=== Begin Enclosure ===

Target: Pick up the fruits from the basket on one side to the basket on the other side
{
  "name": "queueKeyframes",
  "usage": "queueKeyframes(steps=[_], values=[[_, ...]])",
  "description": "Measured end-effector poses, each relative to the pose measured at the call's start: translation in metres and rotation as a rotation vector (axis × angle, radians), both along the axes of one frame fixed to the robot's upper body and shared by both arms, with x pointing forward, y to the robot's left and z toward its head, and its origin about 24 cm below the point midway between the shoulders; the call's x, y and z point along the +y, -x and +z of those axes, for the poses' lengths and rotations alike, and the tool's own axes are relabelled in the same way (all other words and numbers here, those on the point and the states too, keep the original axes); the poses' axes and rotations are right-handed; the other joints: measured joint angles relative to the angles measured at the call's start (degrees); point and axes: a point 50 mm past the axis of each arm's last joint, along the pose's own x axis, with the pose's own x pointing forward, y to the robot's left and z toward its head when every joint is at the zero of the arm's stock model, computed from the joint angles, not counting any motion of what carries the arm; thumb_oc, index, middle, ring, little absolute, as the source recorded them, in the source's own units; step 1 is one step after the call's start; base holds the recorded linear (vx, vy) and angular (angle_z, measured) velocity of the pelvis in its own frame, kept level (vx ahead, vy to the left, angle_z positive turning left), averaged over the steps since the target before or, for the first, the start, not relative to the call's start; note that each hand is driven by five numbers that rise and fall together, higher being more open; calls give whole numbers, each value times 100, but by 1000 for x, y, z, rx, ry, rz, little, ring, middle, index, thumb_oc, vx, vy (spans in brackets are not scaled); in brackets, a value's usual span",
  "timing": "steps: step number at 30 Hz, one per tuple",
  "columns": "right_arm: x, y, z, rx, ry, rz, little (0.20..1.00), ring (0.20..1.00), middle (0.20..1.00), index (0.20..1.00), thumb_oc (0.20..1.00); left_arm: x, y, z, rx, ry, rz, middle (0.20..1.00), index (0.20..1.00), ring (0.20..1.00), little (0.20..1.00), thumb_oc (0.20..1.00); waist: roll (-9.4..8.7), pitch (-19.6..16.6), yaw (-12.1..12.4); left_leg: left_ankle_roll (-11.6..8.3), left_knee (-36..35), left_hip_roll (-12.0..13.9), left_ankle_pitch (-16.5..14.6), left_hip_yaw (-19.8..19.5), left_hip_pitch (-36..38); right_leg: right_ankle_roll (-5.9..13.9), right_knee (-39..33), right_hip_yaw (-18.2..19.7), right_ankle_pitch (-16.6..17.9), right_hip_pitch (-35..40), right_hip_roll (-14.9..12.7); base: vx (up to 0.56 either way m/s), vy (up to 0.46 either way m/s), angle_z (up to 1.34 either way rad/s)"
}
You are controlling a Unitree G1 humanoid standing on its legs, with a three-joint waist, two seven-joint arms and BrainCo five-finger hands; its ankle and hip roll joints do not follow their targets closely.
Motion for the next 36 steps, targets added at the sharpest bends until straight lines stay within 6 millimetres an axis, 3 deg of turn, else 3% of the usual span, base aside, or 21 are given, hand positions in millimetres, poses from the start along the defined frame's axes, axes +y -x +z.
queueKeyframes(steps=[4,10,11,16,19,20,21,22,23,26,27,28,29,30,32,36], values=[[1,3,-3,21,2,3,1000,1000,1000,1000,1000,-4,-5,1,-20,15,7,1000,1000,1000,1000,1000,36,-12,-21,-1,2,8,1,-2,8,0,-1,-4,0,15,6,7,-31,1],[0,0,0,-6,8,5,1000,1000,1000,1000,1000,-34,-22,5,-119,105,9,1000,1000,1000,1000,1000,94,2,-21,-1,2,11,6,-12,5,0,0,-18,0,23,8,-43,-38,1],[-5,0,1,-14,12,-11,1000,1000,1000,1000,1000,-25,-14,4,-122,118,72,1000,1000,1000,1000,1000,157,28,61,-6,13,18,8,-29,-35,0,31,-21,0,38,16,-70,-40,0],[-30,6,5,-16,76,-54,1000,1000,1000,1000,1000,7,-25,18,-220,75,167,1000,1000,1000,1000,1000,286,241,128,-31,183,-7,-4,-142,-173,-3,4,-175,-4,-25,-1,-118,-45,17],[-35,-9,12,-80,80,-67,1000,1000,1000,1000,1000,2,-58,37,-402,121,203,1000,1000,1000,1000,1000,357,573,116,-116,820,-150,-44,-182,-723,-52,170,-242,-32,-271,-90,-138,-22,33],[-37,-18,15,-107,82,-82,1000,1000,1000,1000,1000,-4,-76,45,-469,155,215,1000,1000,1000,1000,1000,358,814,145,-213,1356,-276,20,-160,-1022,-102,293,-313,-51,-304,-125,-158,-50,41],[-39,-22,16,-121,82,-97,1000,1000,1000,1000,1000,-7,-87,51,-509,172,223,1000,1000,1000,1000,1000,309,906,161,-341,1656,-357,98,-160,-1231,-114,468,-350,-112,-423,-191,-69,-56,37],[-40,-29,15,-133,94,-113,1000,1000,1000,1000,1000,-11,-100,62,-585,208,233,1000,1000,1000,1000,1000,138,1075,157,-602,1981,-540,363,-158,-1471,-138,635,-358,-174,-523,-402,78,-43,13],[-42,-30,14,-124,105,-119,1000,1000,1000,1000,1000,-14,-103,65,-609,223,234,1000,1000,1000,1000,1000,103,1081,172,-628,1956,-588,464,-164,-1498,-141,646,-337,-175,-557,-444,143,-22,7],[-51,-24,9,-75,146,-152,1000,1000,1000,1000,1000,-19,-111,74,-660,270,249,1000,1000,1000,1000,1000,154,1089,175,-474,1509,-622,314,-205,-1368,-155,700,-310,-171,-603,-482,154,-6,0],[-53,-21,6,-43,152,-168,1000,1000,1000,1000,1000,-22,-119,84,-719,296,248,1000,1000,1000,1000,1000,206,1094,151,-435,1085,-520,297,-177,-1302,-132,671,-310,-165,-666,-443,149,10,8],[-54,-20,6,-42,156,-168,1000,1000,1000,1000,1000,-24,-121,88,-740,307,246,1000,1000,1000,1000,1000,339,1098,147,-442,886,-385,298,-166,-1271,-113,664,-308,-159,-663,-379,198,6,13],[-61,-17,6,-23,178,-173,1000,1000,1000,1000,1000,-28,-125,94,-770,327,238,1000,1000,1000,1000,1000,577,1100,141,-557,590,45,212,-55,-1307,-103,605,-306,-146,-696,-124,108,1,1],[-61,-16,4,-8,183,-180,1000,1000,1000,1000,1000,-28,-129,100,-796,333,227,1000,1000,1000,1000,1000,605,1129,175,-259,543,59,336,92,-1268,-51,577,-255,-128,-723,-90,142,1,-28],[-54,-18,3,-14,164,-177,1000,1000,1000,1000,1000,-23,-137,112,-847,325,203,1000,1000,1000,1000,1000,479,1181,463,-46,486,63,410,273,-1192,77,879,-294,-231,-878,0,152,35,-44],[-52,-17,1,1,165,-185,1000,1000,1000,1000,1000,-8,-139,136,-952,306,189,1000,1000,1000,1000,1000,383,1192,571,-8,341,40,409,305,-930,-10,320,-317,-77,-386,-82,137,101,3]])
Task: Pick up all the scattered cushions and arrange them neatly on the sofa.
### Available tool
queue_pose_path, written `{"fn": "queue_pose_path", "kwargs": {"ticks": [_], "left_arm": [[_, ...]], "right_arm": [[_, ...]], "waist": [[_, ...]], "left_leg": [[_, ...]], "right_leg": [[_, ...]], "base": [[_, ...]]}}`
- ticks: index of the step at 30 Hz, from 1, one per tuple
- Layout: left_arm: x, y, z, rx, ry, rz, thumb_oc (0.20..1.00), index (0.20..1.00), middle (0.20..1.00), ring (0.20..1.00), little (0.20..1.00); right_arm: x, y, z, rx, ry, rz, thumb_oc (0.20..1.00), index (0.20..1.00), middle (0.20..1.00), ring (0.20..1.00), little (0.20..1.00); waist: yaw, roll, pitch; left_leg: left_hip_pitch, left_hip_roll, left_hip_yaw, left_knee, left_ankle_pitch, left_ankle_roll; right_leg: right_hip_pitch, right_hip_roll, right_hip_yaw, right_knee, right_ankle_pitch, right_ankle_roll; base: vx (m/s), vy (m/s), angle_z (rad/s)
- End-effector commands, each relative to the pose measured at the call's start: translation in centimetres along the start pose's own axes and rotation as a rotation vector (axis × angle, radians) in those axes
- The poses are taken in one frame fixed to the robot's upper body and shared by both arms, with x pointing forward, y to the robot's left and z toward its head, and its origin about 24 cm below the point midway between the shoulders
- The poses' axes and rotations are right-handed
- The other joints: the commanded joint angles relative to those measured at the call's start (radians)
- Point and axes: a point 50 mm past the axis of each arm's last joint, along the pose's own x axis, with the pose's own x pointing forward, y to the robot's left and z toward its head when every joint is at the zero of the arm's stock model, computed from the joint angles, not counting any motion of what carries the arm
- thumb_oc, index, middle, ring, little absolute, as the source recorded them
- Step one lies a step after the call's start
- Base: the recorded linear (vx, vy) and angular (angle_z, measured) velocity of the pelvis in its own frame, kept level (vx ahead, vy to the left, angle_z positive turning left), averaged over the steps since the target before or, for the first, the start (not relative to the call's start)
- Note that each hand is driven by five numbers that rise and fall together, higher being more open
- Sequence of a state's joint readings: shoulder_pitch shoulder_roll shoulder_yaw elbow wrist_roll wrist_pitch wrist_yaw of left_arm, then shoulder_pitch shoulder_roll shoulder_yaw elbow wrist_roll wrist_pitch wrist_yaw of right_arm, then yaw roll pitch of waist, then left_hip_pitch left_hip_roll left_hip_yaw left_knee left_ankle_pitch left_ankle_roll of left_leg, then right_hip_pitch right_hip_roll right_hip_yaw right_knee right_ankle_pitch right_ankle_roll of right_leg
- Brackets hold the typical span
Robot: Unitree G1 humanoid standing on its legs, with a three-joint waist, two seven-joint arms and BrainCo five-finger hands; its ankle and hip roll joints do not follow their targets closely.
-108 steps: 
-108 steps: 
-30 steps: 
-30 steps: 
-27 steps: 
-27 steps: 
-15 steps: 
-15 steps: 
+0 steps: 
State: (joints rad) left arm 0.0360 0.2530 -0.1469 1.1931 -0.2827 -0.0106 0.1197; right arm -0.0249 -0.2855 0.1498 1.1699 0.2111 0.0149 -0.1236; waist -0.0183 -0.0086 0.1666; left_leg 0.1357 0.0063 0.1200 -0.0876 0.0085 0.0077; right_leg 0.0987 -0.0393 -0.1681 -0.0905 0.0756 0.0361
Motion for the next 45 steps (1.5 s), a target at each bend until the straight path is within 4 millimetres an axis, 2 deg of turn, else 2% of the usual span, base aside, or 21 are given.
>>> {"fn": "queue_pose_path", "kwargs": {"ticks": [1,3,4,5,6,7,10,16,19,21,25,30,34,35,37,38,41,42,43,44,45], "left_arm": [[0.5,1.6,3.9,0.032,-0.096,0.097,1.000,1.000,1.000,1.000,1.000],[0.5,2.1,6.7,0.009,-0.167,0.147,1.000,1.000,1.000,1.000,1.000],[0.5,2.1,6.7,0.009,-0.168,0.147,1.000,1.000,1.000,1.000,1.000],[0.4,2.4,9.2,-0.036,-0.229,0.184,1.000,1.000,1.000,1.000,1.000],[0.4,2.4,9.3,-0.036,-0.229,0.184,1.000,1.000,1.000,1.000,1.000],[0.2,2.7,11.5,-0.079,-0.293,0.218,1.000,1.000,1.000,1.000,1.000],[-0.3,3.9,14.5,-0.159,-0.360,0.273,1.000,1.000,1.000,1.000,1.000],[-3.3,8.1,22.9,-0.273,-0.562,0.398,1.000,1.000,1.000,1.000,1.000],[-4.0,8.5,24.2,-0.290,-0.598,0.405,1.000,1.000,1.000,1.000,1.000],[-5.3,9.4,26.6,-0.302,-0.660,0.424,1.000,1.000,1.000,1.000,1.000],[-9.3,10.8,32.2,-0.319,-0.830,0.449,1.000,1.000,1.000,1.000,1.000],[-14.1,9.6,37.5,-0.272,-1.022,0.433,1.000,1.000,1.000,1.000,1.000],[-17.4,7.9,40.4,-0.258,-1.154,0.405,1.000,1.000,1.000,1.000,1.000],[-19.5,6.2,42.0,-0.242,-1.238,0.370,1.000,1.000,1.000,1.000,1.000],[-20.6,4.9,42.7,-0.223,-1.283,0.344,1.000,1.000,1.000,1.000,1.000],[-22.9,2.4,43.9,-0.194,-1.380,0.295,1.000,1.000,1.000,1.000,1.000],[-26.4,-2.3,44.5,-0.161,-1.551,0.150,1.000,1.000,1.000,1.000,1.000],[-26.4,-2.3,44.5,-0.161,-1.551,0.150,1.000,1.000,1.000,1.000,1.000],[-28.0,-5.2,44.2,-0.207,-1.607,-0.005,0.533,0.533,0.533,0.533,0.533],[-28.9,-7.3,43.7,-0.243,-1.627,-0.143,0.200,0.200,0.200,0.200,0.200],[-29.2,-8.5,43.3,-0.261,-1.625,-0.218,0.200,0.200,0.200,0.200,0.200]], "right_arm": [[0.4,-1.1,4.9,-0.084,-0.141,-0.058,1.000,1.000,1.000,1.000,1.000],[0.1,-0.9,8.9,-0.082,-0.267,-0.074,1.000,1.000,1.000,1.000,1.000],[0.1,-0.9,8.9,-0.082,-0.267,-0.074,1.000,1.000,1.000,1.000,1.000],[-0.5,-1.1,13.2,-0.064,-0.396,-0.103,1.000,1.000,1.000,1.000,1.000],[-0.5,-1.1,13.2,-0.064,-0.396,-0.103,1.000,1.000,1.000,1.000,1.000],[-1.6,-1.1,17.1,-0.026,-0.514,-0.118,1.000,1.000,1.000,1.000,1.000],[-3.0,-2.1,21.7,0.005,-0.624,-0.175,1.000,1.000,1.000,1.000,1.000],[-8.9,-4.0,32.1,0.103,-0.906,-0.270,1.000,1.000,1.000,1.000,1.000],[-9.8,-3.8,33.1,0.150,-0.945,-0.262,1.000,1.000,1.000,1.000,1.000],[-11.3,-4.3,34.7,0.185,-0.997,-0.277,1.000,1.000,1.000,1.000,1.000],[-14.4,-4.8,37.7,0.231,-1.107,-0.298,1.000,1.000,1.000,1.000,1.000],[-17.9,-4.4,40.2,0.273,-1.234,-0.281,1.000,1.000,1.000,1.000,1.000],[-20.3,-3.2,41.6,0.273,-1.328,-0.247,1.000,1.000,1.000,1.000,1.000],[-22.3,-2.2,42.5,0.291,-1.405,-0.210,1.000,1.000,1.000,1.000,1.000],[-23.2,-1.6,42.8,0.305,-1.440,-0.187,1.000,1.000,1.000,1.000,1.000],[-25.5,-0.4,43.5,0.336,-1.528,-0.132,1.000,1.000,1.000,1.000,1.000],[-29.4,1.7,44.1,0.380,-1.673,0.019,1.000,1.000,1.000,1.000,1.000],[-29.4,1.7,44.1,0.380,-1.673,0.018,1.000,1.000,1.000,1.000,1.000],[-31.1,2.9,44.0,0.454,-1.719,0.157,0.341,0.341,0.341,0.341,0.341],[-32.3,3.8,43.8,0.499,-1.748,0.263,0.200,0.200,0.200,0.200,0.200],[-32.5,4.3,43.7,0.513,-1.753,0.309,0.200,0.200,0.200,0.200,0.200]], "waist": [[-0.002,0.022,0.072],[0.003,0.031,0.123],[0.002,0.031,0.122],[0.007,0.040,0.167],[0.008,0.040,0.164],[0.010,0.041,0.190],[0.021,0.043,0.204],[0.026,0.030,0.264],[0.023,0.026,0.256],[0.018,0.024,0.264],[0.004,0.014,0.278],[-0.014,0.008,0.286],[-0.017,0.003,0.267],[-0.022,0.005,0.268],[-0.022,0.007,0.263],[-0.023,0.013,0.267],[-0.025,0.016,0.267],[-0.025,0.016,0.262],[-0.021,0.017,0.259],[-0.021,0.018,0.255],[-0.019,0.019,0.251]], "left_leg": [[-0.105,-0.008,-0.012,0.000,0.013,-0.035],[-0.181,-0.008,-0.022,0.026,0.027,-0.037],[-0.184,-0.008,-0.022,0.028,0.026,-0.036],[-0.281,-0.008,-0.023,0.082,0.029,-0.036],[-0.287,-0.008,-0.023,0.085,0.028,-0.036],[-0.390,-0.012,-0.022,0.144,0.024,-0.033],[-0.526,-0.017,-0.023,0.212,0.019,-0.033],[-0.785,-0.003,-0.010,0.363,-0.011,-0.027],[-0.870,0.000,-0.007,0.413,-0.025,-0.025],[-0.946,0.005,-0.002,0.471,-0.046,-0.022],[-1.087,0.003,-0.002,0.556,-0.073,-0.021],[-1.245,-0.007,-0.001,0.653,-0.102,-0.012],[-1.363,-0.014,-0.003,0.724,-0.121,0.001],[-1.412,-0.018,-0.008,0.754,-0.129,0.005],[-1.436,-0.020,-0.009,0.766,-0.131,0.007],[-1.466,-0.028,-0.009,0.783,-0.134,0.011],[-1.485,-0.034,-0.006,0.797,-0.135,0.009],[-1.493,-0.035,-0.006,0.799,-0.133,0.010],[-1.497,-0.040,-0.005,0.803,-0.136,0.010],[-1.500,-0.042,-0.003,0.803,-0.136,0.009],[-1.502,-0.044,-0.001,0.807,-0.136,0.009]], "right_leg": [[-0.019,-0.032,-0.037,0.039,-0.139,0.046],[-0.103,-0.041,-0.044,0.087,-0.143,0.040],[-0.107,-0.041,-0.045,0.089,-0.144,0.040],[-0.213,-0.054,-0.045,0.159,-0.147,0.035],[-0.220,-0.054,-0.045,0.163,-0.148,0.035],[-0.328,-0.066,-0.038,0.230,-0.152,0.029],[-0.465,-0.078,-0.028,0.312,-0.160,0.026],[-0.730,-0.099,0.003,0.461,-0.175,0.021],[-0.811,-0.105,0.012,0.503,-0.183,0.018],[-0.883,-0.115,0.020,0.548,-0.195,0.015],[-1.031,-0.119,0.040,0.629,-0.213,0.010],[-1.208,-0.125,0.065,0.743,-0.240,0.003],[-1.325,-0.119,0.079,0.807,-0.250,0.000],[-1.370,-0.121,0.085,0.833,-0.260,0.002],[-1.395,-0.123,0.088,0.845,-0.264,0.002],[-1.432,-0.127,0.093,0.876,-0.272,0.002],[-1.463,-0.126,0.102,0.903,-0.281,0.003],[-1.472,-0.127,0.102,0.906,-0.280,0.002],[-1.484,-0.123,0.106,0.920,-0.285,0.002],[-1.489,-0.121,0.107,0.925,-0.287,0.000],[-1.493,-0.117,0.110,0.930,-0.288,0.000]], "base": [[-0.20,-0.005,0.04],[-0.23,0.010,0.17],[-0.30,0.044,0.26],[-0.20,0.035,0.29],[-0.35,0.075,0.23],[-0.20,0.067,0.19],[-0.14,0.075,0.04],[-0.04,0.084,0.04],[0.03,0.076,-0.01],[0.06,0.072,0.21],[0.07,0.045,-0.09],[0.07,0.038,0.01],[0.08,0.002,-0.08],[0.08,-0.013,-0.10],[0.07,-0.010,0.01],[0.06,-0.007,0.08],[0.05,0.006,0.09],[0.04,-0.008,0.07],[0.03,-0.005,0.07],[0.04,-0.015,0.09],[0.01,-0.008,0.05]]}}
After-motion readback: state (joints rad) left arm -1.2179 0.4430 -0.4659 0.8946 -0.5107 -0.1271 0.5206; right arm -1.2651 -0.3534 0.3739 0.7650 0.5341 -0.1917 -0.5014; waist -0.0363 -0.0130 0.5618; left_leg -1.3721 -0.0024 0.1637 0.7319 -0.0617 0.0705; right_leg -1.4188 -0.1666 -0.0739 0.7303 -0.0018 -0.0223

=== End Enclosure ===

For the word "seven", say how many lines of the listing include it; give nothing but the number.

2